Railway Station in West Bengal, India

Nalhati Junction is a junction station in the Eastern Railways zone, in the Rampurhat-Malda Town section in Nalhati, West Bengal. The station code is NHT.

This station is categorized as NSG-5 and operates within the
Howrah Division in Eastern Railway.
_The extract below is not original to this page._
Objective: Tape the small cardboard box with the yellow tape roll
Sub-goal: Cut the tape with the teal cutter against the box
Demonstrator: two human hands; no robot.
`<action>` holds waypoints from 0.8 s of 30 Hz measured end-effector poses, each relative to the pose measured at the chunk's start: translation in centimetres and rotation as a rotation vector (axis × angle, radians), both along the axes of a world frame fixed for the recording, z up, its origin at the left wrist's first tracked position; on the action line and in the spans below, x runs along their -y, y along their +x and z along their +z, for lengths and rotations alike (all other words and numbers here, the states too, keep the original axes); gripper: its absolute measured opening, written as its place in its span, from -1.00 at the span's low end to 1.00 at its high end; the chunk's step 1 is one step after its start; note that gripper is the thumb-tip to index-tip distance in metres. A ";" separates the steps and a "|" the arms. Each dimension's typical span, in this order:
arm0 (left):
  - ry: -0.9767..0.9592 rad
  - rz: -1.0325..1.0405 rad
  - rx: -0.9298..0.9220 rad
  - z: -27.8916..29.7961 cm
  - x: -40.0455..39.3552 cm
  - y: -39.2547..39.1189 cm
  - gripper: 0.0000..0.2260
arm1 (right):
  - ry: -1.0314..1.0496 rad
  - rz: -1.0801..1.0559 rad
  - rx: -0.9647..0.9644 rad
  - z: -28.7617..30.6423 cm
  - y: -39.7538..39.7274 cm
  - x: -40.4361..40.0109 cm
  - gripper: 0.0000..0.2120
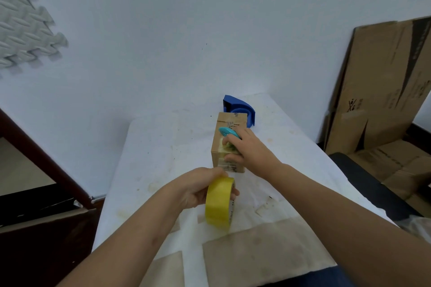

It has five platforms.

== Revenue ==

Revenue Details of Nalhati Junction railway station
| Financial Year | Category | Revenue (INR) | Approximate Value |
|---|---|---|---|
| 2024–25 | Reservation Tickets – PRS | ₹16,167,190 | Nearly ₹1.62 crore |
| 2024–25 | Unreserved Tickets – UTS | ₹32,490,600 | Nearly ₹3.25 crore |
| 2024–25 | Total (PRS + UTS) | ₹48,657,790 | Nearly ₹4.87 crore |
| 2023–24 | Total (PRS + UTS) | ₹40,735,989 | Nearly ₹4.07 crore |

==History==
The Nalhati Junction station building was built in 1892 as a part of private railway line (Nalhati–Azimganj).
The structure of the station was made of bricks and mortar and its roof was made of wooden beams,
purlins and tiles, which have been damaged.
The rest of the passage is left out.